Yes, if someone had a few kilos of uranium, it woudl be detectable. But not easily. You could store it in a bathtub full of water and mask it quite well. Isnt it worth asking though exactly how someone would go about obtaining a few kilos of uranium ?
Look, terrorists will always make bombs, But a nuke - or even a dirty bomb - is something else entirely. You might as well assign the FBI to spy on Chinese homes because one might have a MIG-15 in their garage. I mean, okay, granted IF they had a MIG in their garage it would be a threat etc. But its a ludicrous waste of time.
It would be very easy to create a dirty bomb, Thomas. I know enough about how easy it is that I dont dare put that knowledge into print :)
But the right way to prevent a dirty bomb attack is to maintain safeguards of radioactive material. And those safeguards are in place. They could be stronger, but if you're worried that someone out there who already has the raw materials is building one, I'm sorry to say that no monitoring scheme is going to work. You may as well try to stop someone from a Molotov cocktail attack.

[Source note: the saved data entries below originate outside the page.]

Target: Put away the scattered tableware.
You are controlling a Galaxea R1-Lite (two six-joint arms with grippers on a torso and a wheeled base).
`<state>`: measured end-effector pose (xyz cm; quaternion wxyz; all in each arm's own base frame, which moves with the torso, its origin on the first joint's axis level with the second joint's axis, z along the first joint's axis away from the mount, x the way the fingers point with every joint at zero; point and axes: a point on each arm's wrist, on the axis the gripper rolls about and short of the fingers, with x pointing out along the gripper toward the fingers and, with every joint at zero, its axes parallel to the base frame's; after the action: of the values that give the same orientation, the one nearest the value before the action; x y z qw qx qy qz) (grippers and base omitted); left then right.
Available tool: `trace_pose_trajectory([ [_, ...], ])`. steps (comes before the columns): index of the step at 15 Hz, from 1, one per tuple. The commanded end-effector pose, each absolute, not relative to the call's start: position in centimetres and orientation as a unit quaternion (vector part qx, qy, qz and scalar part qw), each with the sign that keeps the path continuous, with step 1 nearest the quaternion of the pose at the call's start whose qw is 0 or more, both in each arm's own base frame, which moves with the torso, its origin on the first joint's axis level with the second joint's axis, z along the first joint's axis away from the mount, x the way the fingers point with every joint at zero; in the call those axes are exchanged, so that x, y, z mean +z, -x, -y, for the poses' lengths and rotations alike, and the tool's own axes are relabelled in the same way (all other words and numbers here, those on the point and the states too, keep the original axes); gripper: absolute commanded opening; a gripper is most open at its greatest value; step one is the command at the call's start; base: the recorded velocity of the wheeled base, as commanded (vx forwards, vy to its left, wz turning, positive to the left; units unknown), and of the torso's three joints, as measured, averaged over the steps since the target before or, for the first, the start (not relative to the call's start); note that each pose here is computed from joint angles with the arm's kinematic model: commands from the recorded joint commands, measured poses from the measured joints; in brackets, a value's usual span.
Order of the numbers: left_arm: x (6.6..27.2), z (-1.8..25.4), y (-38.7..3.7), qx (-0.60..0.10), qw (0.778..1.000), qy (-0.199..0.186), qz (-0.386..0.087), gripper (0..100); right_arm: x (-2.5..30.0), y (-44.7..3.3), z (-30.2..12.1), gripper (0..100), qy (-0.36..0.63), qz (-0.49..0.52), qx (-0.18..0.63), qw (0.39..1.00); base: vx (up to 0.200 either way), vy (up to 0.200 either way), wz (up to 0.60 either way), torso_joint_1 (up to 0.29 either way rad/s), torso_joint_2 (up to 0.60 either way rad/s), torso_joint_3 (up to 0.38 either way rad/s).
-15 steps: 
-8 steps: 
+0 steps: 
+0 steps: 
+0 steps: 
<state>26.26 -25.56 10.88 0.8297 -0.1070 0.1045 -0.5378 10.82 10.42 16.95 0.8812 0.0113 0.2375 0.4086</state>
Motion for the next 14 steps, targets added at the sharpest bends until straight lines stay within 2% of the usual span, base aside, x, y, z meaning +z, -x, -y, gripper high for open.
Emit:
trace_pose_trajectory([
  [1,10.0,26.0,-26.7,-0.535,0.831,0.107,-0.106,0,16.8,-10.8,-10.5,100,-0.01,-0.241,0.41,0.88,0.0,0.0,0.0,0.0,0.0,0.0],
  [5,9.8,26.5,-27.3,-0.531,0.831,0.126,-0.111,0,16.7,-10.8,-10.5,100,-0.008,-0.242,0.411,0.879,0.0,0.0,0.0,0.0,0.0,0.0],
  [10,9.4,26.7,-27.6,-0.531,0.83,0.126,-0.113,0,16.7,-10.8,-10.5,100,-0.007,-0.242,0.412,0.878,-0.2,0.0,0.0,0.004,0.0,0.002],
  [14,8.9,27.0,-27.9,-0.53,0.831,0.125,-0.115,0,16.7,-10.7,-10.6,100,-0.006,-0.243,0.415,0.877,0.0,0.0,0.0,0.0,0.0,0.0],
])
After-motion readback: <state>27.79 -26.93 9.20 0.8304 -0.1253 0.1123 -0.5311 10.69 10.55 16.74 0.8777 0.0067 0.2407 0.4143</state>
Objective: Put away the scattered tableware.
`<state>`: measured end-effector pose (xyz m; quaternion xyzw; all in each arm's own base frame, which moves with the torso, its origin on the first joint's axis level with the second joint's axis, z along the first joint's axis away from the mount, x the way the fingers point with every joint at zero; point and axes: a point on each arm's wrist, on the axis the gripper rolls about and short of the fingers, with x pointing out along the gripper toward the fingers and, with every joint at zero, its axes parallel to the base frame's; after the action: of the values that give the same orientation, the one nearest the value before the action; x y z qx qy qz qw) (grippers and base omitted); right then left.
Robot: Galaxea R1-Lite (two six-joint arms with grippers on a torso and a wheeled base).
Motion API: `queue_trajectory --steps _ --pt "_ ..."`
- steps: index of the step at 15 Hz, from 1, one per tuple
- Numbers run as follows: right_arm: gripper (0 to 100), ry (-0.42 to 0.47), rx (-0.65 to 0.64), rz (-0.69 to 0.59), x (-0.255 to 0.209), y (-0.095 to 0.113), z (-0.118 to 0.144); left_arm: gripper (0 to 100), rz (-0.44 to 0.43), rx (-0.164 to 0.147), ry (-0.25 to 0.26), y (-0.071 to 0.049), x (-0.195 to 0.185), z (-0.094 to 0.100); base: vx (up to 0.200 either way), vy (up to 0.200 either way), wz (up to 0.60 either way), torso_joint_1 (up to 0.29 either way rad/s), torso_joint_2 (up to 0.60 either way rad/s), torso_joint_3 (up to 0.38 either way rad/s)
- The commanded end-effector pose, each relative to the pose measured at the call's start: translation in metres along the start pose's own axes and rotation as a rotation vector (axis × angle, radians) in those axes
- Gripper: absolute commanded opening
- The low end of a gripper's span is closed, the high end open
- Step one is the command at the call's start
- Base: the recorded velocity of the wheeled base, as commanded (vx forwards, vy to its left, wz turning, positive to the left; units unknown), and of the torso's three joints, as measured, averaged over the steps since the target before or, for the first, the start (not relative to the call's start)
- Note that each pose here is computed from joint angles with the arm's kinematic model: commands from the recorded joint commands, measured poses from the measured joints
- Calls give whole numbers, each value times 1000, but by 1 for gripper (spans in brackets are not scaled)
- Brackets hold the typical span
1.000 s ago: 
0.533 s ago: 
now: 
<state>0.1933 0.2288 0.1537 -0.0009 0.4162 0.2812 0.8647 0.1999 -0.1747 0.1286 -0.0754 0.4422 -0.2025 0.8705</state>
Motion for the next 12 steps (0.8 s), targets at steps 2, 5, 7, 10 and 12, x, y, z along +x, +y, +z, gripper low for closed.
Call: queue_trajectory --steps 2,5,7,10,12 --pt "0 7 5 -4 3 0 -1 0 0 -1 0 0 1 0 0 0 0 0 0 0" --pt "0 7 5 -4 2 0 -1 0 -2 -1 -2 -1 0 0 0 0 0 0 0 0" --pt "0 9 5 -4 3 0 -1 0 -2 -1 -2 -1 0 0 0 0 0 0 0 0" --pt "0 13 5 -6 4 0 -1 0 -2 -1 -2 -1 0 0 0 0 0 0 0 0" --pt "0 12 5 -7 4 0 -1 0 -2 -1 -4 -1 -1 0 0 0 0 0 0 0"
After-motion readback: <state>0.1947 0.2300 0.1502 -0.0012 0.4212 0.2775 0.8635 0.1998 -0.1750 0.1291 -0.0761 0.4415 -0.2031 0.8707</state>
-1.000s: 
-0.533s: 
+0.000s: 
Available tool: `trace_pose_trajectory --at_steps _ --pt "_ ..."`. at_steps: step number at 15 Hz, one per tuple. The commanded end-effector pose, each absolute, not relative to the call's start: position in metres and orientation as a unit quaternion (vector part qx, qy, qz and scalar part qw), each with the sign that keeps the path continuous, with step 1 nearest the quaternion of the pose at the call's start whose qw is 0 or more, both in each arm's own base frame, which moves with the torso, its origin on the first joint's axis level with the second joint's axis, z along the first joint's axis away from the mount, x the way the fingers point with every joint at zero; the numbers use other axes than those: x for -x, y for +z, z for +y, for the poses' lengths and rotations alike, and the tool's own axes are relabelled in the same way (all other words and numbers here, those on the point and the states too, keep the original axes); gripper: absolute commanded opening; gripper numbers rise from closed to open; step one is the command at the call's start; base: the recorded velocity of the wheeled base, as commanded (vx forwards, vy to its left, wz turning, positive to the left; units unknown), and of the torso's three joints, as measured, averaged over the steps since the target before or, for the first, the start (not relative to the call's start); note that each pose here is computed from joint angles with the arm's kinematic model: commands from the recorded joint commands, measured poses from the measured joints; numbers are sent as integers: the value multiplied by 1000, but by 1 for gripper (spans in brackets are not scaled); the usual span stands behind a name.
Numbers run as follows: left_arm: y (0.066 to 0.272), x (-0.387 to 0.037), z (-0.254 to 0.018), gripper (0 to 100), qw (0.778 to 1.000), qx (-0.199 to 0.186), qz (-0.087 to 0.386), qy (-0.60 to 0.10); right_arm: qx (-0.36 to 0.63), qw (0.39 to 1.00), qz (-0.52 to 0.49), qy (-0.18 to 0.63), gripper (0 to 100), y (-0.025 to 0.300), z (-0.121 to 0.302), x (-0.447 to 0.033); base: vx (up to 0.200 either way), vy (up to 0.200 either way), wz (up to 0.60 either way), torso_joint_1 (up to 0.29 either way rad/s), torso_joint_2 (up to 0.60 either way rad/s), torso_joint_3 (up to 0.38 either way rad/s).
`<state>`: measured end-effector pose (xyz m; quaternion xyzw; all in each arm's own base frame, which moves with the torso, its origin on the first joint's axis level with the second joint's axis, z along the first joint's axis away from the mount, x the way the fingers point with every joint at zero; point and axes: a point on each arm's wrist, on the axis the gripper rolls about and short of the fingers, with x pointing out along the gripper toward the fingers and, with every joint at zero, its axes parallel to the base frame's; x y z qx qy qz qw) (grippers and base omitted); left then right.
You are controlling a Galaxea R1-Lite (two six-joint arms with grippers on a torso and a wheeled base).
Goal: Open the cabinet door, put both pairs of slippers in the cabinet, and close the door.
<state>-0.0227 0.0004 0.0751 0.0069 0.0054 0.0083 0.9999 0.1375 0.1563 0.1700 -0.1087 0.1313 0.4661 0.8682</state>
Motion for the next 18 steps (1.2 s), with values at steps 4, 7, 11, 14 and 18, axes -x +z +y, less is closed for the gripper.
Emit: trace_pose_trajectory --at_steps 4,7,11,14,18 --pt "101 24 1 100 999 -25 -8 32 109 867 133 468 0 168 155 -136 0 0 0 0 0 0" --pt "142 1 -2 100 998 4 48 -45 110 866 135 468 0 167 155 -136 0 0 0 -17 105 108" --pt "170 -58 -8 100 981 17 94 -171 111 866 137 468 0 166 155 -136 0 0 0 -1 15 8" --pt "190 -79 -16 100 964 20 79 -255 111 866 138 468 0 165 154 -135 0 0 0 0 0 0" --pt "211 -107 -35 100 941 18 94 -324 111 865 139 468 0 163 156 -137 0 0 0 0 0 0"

Prevention is wise. But it has to be upstream of the ASSEMBLY phase of the device. What teh Administration is doing is a waste of time, money, and yet another show of false security to perpetuate an illusion of safety and Doing Something.
When teh Administration proposes stricter NRC rules fo rstorage of medical waste II will be impressed and say "they are genuinely trying to prevent a dirty bomb attack". Instead we have the Padilla farce.
It would be nice if they were concerned with the depleted-uranium related radiation they left in Iraq, especially near(and in) hospitals, mosques, etc.
For that matter,I imagine the US soldiers would like to know what they've been exposed to as well. You'd think you could get the US press to be interested in that, at least.
Steven, agreed that ifthis monitoring program was designed for nuclear weapon material, it's a laughable joke. Then why does the defense of the program invariably come back to the nuke scenario?
And if it is for dirty bomb material, then again, how do they distinguish between those and legitimate radioactive signatures such as gammas emitted during nuclear medicine therapy? Iodine seeds can remain active for a day or so after treatment, and will easily set off a detector.
Even in that case, the dirty bomb material is simply not that much of a threat. The moment you throw the stuff into a water supply or try to aerosolize it, it will be diluted past the point of any actual threat. I don't see any real way to use radioactive material in a dirty bomb to cause actual *mass destruction*. If you can conceive of such a weapon, then do email me, as I would like to see what you had in mind. From what I have learned in my training, I simply dont see a real threat.
My entire point is that the surveillance program - as described, and as defended - is ludicrous and a complete waste of time. I am not as concerned about civil liberties on this point as I am about "placebo" measures desiogned to probve to some political appointee that We Are Doing Something.